Data to process:
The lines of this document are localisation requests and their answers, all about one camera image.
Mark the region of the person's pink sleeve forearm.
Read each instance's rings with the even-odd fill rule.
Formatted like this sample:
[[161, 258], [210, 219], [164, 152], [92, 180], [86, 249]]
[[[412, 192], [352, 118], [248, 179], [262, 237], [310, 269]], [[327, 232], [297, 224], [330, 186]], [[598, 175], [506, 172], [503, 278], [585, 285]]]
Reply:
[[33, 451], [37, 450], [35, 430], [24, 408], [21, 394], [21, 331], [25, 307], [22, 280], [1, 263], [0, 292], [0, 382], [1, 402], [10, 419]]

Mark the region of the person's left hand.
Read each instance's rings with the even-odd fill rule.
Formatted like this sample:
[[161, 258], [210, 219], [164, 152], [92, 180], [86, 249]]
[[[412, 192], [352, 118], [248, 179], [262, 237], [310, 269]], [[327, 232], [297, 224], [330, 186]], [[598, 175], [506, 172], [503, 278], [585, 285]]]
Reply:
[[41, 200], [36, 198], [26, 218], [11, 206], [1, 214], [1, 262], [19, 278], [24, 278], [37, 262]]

* * *

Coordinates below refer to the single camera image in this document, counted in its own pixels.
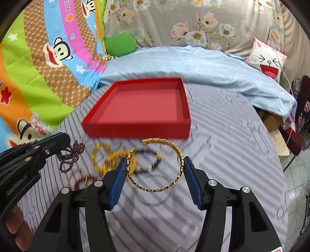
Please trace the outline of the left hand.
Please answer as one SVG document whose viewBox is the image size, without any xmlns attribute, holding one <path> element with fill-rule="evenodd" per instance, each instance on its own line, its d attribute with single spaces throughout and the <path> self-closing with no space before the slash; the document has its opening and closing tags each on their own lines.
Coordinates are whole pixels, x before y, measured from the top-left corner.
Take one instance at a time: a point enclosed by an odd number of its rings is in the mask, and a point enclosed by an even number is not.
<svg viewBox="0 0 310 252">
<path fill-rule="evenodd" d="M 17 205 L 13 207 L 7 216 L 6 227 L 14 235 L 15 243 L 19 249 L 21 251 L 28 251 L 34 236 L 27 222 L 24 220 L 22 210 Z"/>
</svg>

==

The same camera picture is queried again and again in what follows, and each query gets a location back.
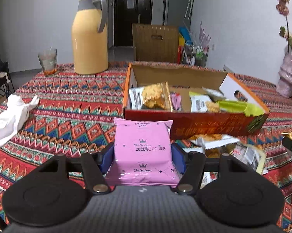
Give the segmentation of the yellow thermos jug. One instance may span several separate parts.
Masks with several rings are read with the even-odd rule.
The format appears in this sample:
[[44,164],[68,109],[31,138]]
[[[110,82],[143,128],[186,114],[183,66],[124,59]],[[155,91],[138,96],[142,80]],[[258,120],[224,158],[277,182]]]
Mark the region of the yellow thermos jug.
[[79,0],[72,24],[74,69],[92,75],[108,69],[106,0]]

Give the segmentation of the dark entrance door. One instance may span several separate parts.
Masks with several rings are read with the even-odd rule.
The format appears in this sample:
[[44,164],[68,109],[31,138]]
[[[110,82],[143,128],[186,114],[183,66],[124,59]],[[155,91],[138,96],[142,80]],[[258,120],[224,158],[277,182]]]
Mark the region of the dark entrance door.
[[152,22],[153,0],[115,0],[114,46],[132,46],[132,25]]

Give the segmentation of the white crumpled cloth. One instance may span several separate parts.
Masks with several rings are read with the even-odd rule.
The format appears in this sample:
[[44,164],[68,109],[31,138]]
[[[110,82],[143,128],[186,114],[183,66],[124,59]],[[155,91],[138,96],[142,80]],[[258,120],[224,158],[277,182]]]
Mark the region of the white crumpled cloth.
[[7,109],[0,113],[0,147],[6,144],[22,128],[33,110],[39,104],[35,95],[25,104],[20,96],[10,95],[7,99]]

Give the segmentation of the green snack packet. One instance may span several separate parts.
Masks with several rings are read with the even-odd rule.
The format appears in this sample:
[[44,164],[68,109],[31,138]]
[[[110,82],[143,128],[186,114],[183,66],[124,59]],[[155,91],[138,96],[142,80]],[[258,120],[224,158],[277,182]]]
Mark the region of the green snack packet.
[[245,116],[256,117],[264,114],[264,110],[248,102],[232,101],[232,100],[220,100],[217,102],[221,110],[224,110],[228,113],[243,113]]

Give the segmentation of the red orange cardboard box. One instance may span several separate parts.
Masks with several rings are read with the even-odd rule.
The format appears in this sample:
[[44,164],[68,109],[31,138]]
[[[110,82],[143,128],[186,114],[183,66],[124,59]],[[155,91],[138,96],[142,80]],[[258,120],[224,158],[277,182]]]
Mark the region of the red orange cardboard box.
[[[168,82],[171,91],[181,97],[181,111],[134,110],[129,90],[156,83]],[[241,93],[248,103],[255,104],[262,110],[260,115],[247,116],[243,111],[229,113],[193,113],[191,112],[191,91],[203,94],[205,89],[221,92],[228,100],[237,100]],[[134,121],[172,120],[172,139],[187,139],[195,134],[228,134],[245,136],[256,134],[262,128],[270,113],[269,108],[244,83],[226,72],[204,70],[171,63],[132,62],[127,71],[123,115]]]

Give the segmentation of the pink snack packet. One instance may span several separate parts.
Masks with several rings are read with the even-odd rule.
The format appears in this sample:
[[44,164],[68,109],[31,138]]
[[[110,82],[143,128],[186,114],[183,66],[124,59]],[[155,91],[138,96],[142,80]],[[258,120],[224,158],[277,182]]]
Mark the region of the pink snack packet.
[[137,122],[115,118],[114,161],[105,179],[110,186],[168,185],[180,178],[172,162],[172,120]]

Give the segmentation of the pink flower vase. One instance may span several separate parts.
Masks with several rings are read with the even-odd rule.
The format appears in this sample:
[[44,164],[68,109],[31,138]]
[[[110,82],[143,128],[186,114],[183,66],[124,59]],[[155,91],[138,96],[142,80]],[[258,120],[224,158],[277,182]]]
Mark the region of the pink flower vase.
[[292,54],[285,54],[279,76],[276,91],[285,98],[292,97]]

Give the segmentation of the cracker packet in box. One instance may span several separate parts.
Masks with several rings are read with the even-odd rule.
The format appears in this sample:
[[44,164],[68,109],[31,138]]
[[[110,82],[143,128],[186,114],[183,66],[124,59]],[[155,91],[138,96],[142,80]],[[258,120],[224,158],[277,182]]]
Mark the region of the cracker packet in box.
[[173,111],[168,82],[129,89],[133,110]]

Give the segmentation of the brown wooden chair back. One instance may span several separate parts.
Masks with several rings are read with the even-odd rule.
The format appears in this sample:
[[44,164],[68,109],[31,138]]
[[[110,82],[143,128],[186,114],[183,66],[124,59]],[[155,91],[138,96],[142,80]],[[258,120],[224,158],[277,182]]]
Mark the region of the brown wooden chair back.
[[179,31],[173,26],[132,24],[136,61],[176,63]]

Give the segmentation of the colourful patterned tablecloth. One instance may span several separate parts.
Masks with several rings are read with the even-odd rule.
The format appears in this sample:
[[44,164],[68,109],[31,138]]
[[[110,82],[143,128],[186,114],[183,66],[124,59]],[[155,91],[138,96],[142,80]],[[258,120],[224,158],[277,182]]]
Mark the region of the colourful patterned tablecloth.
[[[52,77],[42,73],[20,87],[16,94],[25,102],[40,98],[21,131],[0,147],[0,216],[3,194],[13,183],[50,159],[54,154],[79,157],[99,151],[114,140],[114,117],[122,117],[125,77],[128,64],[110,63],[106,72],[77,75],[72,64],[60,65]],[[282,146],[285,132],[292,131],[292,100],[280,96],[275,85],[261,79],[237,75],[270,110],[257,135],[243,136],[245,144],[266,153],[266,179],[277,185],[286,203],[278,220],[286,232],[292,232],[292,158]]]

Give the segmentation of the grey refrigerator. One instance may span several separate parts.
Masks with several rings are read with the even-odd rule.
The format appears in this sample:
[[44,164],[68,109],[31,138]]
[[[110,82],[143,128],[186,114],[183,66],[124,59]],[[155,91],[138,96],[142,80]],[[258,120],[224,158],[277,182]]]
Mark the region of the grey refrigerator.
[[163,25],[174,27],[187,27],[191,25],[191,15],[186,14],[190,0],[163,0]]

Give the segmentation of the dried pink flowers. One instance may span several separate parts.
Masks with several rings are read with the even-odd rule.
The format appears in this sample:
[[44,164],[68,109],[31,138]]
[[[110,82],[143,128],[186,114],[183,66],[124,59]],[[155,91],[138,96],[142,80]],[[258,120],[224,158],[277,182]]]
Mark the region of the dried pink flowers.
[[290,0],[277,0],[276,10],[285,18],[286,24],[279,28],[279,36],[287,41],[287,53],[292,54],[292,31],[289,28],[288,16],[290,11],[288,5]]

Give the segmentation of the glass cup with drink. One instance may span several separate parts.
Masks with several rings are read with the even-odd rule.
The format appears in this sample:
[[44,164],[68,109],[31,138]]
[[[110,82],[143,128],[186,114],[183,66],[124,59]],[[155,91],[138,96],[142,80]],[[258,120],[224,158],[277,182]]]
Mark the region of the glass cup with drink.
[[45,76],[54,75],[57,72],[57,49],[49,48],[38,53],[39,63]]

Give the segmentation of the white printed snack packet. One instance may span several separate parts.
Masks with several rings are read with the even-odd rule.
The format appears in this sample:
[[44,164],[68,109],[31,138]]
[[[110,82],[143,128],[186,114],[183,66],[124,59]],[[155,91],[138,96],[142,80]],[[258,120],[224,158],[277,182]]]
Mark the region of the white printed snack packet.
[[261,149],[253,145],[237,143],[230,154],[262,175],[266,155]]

Task goal: Copy out each line of the data that holds the string "camera".

Reply to the task:
The lines of this document are localisation requests and their answers, all about one camera image.
Coordinates below refer to the single camera image in this document, counted in its own pixels.
The same camera picture is queried again and again in what follows, and each query gets a location back.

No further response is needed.